[Recorded data]
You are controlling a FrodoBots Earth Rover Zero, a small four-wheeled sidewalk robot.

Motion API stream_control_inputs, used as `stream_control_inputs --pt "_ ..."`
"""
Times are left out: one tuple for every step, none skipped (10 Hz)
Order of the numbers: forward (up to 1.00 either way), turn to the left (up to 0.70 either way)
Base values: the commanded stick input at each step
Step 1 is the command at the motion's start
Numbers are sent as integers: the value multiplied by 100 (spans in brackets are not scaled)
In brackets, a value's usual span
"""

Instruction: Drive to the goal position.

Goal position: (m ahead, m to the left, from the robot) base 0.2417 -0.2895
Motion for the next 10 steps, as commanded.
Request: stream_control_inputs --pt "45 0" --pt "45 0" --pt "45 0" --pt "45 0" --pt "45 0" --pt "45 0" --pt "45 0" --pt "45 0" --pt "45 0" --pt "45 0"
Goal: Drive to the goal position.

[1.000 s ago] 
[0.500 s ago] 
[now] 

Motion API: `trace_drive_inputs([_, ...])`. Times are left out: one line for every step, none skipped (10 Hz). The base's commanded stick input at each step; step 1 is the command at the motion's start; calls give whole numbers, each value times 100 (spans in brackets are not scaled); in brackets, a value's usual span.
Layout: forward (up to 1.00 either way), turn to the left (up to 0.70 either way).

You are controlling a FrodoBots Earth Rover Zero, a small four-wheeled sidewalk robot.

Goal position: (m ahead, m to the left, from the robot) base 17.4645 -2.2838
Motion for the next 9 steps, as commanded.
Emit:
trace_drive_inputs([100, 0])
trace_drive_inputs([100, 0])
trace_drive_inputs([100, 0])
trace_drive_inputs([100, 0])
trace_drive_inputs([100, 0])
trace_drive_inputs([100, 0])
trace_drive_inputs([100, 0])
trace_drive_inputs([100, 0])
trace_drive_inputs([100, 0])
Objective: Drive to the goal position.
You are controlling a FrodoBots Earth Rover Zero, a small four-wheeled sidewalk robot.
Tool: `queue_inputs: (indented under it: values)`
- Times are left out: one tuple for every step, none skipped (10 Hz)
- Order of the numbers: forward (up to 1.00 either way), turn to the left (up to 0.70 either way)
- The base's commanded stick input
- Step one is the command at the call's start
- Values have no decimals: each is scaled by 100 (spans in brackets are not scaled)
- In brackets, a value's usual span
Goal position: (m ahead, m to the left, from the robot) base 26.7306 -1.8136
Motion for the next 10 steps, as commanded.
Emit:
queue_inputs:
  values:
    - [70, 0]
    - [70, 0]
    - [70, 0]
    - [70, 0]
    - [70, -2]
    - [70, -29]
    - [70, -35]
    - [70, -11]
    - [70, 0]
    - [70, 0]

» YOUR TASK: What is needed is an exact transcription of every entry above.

» RESPONSE:
You are controlling a FrodoBots Earth Rover Zero, a small four-wheeled sidewalk robot.

Motion API stream_control_inputs, used as `stream_control_inputs --pt "_ ..."`
"""
Times are left out: one tuple for every step, none skipped (10 Hz)
Order of the numbers: forward (up to 1.00 either way), turn to the left (up to 0.70 either way)
Base values: the commanded stick input at each step
Step 1 is the command at the motion's start
Numbers are sent as integers: the value multiplied by 100 (spans in brackets are not scaled)
In brackets, a value's usual span
"""

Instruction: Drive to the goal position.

Goal position: (m ahead, m to the left, from the robot) base 0.2417 -0.2895
Motion for the next 10 steps, as commanded.
Request: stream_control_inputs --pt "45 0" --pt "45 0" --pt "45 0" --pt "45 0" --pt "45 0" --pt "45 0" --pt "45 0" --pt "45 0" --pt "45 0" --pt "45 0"
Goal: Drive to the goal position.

[1.000 s ago] 
[0.500 s ago] 
[now] 

Motion API: `trace_drive_inputs([_, ...])`. Times are left out: one line for every step, none skipped (10 Hz). The base's commanded stick input at each step; step 1 is the command at the motion's start; calls give whole numbers, each value times 100 (spans in brackets are not scaled); in brackets, a value's usual span.
Layout: forward (up to 1.00 either way), turn to the left (up to 0.70 either way).

You are controlling a FrodoBots Earth Rover Zero, a small four-wheeled sidewalk robot.

Goal position: (m ahead, m to the left, from the robot) base 17.4645 -2.2838
Motion for the next 9 steps, as commanded.
Emit:
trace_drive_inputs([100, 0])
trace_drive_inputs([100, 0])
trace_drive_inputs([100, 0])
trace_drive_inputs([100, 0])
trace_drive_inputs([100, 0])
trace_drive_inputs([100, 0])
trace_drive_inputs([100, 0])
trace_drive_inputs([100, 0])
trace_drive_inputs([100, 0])
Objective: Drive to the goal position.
You are controlling a FrodoBots Earth Rover Zero, a small four-wheeled sidewalk robot.
Tool: `queue_inputs: (indented under it: values)`
- Times are left out: one tuple for every step, none skipped (10 Hz)
- Order of the numbers: forward (up to 1.00 either way), turn to the left (up to 0.70 either way)
- The base's commanded stick input
- Step one is the command at the call's start
- Values have no decimals: each is scaled by 100 (spans in brackets are not scaled)
- In brackets, a value's usual span
Goal position: (m ahead, m to the left, from the robot) base 26.7306 -1.8136
Motion for the next 10 steps, as commanded.
Emit:
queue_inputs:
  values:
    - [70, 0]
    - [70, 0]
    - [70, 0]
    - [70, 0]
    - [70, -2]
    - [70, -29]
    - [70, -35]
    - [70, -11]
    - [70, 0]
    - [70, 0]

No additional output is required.